Kickoff arrives Thursday for Georgia State

The young man who may literally kick off Georgia State's first football season – he's not quite as young as he used to be.

Kicker Iain Vance is on his third college, having first walked on at Georgia Tech and then Alabama. Though he has yet to take the field in a college game, he's in his final year of eligibility and at 22, is four years older than some of his teammates. It has been five years since he last played in a game, when he nailed a last-second field goal to lift Duluth High over Chattahoochee.

There's a 50 percent chance that his duties will include kicking off to start the game Thursday night at the Georgia Dome.

"I'll want to remember everything," Vance said. "I'll look around and realize what's going on around me. I'll just take it all in."

For Vance, his teammates, coaches and their school, the wait is finally over. Two years after committing to fielding a football team and 97 years after the school's founding, Georgia State will play football. The Panthers will play Shorter, the first date on its inaugural 11-game schedule that concludes with a Nov. 18 matchup against defending national champion Alabama.

Linebacker Mark Hogan has been eyeing the day since he became the team's first player in Jan. 2009.

"When I first got here, it said ‘800′ days on the [countdown] clock in the locker room," said Hogan, exaggerating slightly.

Hogan, whose father Mark Sr. played for coach Bill Curry at Georgia Tech, was the team's only player for several months. He worked out alone with strength coach Ken Coggins and has been with the team through 104 practices, beginning last fall.

"Football is not exactly an exciting sport to practice every day," said Hogan, whose last game was Thanksgiving Day 2007 for Lincoln-Sudbury High in Massachusetts. "You really look forward to the games. That's what you prepare for."

Safety Michael Hall had left football behind after he helped Dublin High to a state championship in the fall of 2006. He came to Georgia State to become a doctor. Even when the school decided in 2008 to start a team, he wasn't interested. But the hiring of Curry piqued his interest -- Hall grew up an Alabama fan, where Curry coached in the late '80s -- and Hall found himself trying out last fall. Hall, who will play special teams, calls himself blessed.
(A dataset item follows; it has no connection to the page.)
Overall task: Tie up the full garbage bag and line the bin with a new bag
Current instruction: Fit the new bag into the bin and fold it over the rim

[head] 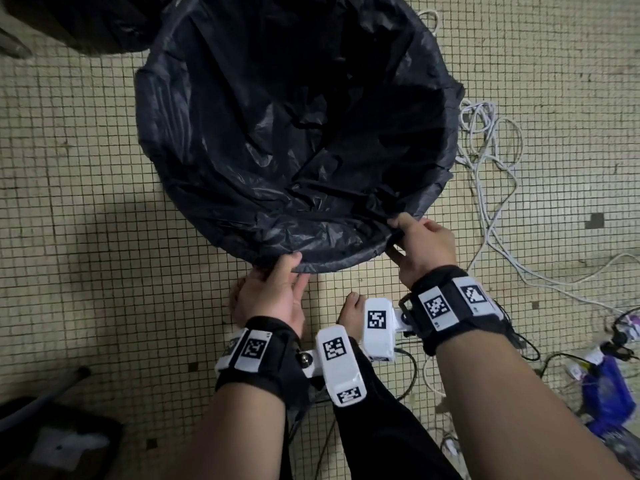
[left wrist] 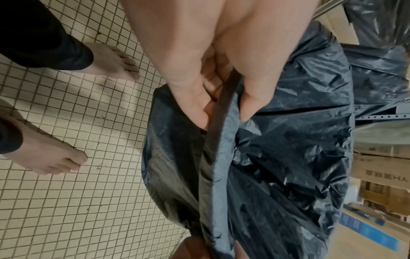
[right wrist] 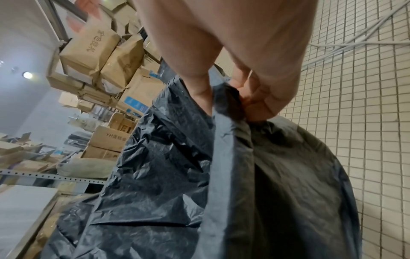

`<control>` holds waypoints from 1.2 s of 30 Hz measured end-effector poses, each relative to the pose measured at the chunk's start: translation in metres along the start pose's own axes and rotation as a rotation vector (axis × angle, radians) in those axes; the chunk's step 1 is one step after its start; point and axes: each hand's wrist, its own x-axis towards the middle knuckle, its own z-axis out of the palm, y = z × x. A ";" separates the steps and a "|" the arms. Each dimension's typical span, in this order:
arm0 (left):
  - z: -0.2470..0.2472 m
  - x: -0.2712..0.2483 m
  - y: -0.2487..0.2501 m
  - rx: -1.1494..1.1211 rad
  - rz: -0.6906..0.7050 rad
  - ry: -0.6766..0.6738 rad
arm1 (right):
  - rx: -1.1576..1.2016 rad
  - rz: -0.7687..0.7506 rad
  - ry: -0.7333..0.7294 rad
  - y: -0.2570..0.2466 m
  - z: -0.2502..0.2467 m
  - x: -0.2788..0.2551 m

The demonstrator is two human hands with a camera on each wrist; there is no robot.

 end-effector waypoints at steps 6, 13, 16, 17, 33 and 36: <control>-0.006 0.014 0.011 0.078 -0.019 -0.028 | -0.014 0.015 -0.065 0.005 0.001 0.004; -0.018 0.030 0.025 0.157 -0.025 0.035 | -0.005 -0.087 0.058 0.033 0.016 -0.005; -0.022 0.033 0.031 0.144 0.002 0.031 | 0.074 -0.044 0.028 0.042 0.018 -0.010; -0.023 0.034 0.033 0.137 0.002 0.031 | 0.105 -0.012 0.005 0.044 0.018 -0.012; -0.047 0.066 0.064 0.158 -0.027 -0.098 | 0.479 0.191 -0.400 0.068 -0.003 -0.043; -0.048 0.069 0.065 0.113 -0.023 -0.114 | 0.552 0.171 -0.385 0.071 0.003 -0.043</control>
"Simply because this is somewhere I didn't see myself ever being again," said Hall, who cried during his first fall without football. "It's more than a privilege to play the game of football."
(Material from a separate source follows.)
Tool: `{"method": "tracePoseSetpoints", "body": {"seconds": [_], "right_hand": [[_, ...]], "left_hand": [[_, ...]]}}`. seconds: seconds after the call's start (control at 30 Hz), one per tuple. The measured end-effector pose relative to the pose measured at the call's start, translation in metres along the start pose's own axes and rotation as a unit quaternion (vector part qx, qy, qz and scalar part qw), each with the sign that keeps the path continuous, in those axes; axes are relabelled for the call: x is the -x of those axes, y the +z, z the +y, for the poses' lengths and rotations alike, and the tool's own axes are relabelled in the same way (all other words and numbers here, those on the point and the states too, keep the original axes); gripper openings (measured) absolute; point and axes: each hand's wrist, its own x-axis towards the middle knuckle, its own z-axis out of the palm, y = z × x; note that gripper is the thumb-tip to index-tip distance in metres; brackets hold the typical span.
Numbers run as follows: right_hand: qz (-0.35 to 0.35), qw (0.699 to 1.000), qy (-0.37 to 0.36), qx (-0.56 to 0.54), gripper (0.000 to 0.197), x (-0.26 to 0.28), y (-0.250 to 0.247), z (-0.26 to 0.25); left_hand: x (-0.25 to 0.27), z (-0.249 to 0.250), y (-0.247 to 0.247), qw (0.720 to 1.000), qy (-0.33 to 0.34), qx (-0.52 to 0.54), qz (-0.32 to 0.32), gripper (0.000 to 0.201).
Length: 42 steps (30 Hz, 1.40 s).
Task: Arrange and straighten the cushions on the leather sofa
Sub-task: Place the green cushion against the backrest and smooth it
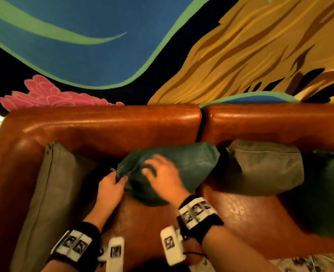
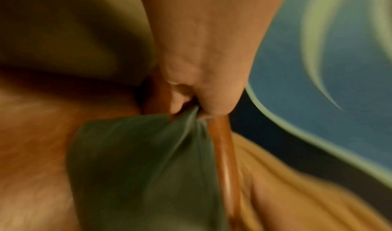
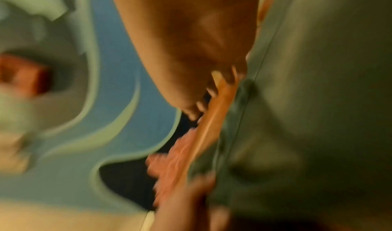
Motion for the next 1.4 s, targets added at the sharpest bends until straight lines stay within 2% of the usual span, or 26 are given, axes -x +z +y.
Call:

No one has waited longer than Curry, who last roamed a sideline in 1996, at the end of a seven-year run at Kentucky. His last game, a lopsided loss to a Peyton Manning-led Tennessee team, concluded 17 years as a head coach at Tech, Alabama and Kentucky. He returned home to Atlanta and would go on to work for 11 years as an analyst for ESPN.

"I figured it was just all over," Curry said of his coaching career. "To get a reprieve and get to do this all over again, it's thrilling."